**PROMPT**
Only part of the listing is needed, namely the lines from its start through the line with "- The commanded", and they should be retyped exactly.

++++++++++++++++++++

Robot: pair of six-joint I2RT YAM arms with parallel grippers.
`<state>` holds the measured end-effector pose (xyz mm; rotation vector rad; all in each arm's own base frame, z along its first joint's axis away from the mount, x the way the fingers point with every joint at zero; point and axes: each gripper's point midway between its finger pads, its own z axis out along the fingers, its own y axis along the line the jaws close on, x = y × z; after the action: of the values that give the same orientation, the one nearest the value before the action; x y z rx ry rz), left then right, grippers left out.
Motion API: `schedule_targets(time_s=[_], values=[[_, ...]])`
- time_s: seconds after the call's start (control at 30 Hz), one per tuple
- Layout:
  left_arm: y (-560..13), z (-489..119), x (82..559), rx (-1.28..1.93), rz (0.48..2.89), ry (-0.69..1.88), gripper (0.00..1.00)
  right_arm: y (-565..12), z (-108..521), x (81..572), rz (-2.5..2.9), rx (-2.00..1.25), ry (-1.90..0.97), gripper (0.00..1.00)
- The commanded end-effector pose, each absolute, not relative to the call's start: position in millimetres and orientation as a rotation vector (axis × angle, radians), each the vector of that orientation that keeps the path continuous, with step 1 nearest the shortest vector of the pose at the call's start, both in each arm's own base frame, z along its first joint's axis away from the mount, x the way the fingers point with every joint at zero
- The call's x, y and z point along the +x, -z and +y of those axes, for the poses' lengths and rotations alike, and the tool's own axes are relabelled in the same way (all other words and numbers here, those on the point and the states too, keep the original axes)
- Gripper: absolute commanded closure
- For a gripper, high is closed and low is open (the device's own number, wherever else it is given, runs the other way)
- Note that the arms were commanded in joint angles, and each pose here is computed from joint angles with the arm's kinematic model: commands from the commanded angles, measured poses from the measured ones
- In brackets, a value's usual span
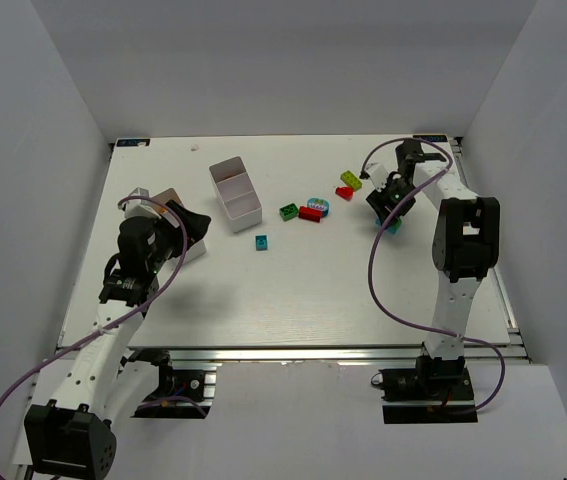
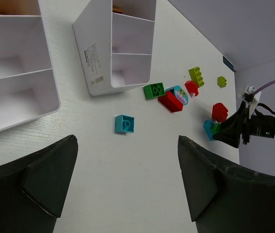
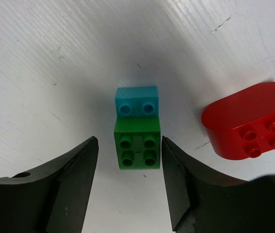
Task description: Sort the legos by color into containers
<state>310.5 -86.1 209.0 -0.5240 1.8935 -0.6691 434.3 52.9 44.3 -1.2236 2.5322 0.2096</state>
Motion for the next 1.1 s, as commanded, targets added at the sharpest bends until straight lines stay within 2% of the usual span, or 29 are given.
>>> schedule_targets(time_s=[0.0,0.2,0.47,0.5,0.6,0.63,0.73,0.9,1.07], values=[[-216,-88,312,-0.516,1.874,0.689,0.07,-60,52,437,2.481,-1.244,-0.174,0.4],[-218,-89,311,-0.512,1.873,0.694,0.07,-57,54,439,2.477,-1.243,-0.181,0.48],[-218,-90,311,-0.519,1.867,0.707,0.07,-61,53,442,2.455,-1.254,-0.162,0.49],[-219,-90,312,-0.518,1.865,0.711,0.07,-61,53,441,2.454,-1.254,-0.167,0.51],[-221,-92,313,-0.515,1.859,0.723,0.07,-68,59,441,2.434,-1.257,-0.202,0.72],[-220,-93,313,-0.514,1.859,0.731,0.07,-73,62,440,2.421,-1.258,-0.222,0.84],[-222,-101,314,-0.499,1.861,0.787,0.07,-98,80,437,2.345,-1.247,-0.343,0.93],[-221,-130,313,-0.452,1.892,0.984,0.07,-145,133,409,2.147,-1.252,-0.683,1.0],[-226,-156,314,-0.392,1.918,1.16,0.07,-156,189,368,1.971,-1.384,-0.838,1.0]])
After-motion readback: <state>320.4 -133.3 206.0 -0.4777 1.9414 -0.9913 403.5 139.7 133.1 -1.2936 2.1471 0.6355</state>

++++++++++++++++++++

**EXERCISE ANSWER**
Robot: pair of six-joint I2RT YAM arms with parallel grippers.
`<state>` holds the measured end-effector pose (xyz mm; rotation vector rad; all in each arm's own base frame, z along its first joint's axis away from the mount, x the way the fingers point with every joint at zero; point and axes: each gripper's point midway between its finger pads, its own z axis out along the fingers, its own y axis along the line the jaws close on, x = y × z; after the action: of the values that give the same orientation, the one nearest the value before the action; x y z rx ry rz), left then right, grippers left out.
Motion API: `schedule_targets(time_s=[_], values=[[_, ...]])`
- time_s: seconds after the call's start (control at 30 Hz), one per tuple
- Layout:
  left_arm: y (-560..13), z (-489..119), x (82..559), rx (-1.28..1.93), rz (0.48..2.89), ry (-0.69..1.88), gripper (0.00..1.00)
  right_arm: y (-565..12), z (-108..521), x (81..572), rz (-2.5..2.9), rx (-2.00..1.25), ry (-1.90..0.97), gripper (0.00..1.00)
- The commanded end-effector pose, each absolute, not relative to the call's start: position in millimetres and orientation as a rotation vector (axis × angle, radians), each the vector of that orientation that keeps the path continuous, with step 1 nearest the shortest vector of the pose at the call's start, both in each arm's own base frame, z along its first joint's axis away from the mount, x the way the fingers point with every joint at zero

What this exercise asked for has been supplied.